I am a very happily married woman to a man who would is very understanding, patient and would do anything for me or never stand in my way so I can do the things I want to do.
He is laid back and happy doing whatever I would like to do or is also content doing nothing at all. He is easy to please and does not want for much. Ok - no problem so far. Oh yeah - he also makes sure that I am happy in the bedroom. It is not like I seek out attention from others but the last year or so it seems to find me and I like it. Maybe too much. I have never been unfaithful sexually but I am starting to feel I am emotionally straying. If that makes any sense at all. As far as I know I am not looking for anything else but what I have. Happily married with two grown kids in university who seem to have their feet on the ground. We are in the prime of our lives.

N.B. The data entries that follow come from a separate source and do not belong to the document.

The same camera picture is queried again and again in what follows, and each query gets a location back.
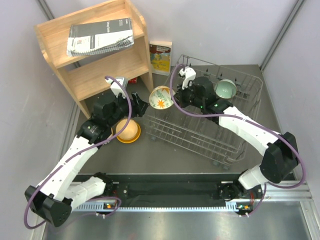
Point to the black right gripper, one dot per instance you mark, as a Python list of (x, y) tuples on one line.
[(179, 94)]

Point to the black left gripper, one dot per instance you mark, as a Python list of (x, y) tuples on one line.
[(139, 106)]

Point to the pale green ceramic bowl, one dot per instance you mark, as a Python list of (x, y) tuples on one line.
[(225, 89)]

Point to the yellow plastic bowl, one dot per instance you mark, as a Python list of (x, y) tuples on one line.
[(134, 139)]

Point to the grey wire dish rack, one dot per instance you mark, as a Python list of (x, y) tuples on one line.
[(200, 135)]

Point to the beige bird-pattern bowl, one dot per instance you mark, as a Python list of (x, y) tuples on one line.
[(129, 132)]

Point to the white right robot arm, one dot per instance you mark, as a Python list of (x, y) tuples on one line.
[(279, 151)]

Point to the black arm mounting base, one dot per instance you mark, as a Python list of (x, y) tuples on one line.
[(177, 190)]

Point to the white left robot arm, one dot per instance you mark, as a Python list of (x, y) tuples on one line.
[(53, 199)]

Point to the small red object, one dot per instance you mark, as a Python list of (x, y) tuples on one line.
[(133, 80)]

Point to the colourful paperback book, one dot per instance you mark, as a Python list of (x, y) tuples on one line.
[(160, 57)]

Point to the wooden two-tier shelf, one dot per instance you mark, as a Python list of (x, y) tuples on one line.
[(89, 80)]

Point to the grey spiral-bound manual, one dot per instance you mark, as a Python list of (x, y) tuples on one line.
[(100, 37)]

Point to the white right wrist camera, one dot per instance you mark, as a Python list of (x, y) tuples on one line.
[(188, 74)]

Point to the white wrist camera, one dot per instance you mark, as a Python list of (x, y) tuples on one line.
[(119, 87), (188, 74)]

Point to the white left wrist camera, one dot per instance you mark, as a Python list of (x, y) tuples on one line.
[(119, 87)]

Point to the aluminium rail with cable duct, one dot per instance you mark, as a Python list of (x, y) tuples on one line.
[(106, 204)]

So once a month I go visit my Dad who is 86 and we go to a community dance. My husband does not go because he has to work. There is a gentleman there that asks me to dance an aweful lot. He is married as well and it is not like we are sneaking around or hiding it. It is a small community and everyone knows everyone. But...his wife is not there and neither is my husband. Would we do it if they were there - not likely. Well...I like the attention and look forward to the next dance. But that is all - no sexual attraction at all, just attention. I find myself thinking about him throughout the month. This is what confuses the heck out of me and bothers me. As much as I like the warm fuzzy feeling I get with the attention I feel guilt riden because I truly love my husband with all my heart and look forward to growing old with him but still do not want to give up my time at the dance. What is happening? Is it ok? This message may seem alittle jumbled because I have so many thoughts that bounce back and forth. Anyways, what can you tell me.